• Reports
  • June 19, 2007
  • 23 minutes read



In January, the U.N. Committee on the Rights of the Child considered Egypt’s

second periodic report on the implementation of the Convention on the Rights of

the Child. It welcomed improvements to infant and child mortality rates, but noted

that “narrow interpretations of Islamic texts by authorities, particularly in areas

relating to family law, are impeding the enjoyment of some human rights under the

Convention.”The committee criticized continued violations of children’s rights to

healthcare and education, conditions for juvenile detainees, inadequate safeguards

against physical or sexual abuse of children, and economic exploitation. Among

other things, the committee recommended implementation of the 1996 Children’s

Code and the systematic involvement of “civil society, especially children’s associations

and advocacy groups, throughout all stages of the implementation of the

Convention, including policy-making.”

In January also, the U.N. Committee on the Elimination of Discrimination

against Women considered Egypt’s third, fourth, and fifth reports on its application

of the Convention on the Elimination of All Forms of Discrimination against

Women. The committee welcomed the reduction in female illiteracy rates and legislative

reforms aimed at eliminating discrimination against women, particularly

relating to divorce rights. However, it criticized other discriminatory laws, including

the Nationality Law which bars Egyptian women married to non-Egyptians

from passing on their nationality to their children, and certain provisions of the

penal code. The committee recommended legislative reforms in these areas, and

greater efforts by the authorities to prevent violence against women, including

domestic violence, marital rape, abuses against detained women, and female genital


In August, the U.N. Committee on the Elimination of Racial Discrimination

considered Egypt’s most recent reports on its implementation of the Convention

on the Elimination of All Forms of Racial Discrimination. The committee noted


the “significant role” of the Supreme Constitutional Court in “upholding human

rights and constitutional guarantees . . . as well as the prevention and elimination

of discrimination”but criticized the absence of legal provisions establishing that an

ethnic or racial motivation for defamation or acts of violence be considered an

aggravating factor. The committee also expressed concern about the discriminatory

provisions of the Nationality Law, noting the government’s promise to revise

it, and recommended speedy resolution of the “difficulties relating to the registration

of some non-governmental organizations dealing with the promotion and

protection of human rights,” particularly those working to combat racial discrimination.
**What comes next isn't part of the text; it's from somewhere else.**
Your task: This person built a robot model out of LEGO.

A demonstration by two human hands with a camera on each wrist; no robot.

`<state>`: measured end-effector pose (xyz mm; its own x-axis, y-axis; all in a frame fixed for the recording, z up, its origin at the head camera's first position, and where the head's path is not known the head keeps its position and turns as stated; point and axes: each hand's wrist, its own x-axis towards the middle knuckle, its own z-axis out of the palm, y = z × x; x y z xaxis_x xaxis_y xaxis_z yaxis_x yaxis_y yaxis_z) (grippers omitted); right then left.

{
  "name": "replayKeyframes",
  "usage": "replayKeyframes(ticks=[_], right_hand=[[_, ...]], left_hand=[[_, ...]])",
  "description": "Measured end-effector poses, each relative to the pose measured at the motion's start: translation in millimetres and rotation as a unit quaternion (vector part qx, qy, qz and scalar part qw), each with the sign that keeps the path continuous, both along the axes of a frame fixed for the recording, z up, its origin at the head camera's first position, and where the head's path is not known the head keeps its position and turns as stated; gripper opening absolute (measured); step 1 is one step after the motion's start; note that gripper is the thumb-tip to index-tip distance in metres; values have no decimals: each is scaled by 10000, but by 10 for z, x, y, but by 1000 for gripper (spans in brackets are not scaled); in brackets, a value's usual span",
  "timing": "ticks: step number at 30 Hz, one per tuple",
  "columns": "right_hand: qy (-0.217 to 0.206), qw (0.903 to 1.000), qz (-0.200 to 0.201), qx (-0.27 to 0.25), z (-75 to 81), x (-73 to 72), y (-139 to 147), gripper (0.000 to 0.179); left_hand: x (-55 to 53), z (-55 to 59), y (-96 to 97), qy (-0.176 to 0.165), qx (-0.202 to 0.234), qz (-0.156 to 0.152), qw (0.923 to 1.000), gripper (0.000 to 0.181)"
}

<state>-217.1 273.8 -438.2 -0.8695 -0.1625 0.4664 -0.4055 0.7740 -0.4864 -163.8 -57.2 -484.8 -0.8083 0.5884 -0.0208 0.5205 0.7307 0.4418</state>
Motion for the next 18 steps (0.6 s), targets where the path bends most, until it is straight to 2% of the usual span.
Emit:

The U.N. special rapporteur on torture, in his report to the Commission on

Human Rights published on January 25, concluded that “torture is systematically

practised by the security forces in Egypt, in particular by State Security Intelligence,”

and that despite government denials, the practice is “habitual, widespread

and deliberate in at least a considerable part of the country.”The special rapporteur

cited thirty-five cases of torture and thirty-two cases of death in custody reportedly

caused by torture or medical negligence that were transmitted to the government

between 1997 and 1999, to which the government replied in March and October

2000. He expressed particular concern at “the persistence of the explanation of

death in many of the cases as being ‘a sharp drop in blood pressure,’”and stated that

the government’s responses reinforced rather than alleviated his concerns. The

special rapporteur also criticized the government’s continuing failure to permit

him access to the country.

On May 25, the U.N. special representative on human rights defenders and the

special rapporteur on the independence of judges and lawyers issued a joint statement

of concern about the conviction of Saadeddin Ibrahim and his co-defendants

following unfair trial procedures. They commented that “the conviction of these

members of civil society for their human rights activities will have a chilling effect

on the activities of other human rights defenders in Egypt,” and called for the

release of the defendants pending their appeal hearing.

European Union

On December 13, 2000, the European Commission (E.C.) issued a statement

concerning the charges levelled against Saadeddin Ibrahim and some of his codefendants

that they had misused E.C. funding of two projects administered by the

Ibn Khaldun Center and the Hoda Association.The projects, for which the E.C. had

provided a total of 315,000 euro, involved the promotion of voter education and the

exercise of political rights. The E.C. stated that “both the Ibn Khaldun and HODA

projects were the subject of external mid-term audits whose reports gave no cause

for concern, financial or otherwise.” On May 23, a spokesman for External Affairs

Commissioner Chris Patten expressed concern about the sentences passed on the

defendants in the case, and said that while E.U. aid to Egypt had not been suspended,

it was “encountering certain difficulties in its implementation.” On June

14, the European Parliament passed a resolution expressing concern about the verdict

and calling for Ibrahim “to be assured a fair trial,” expressing its support for the

Egypt 421

Ibn Khaldun Center and calling on the E.C. “to continue to support its initiatives.”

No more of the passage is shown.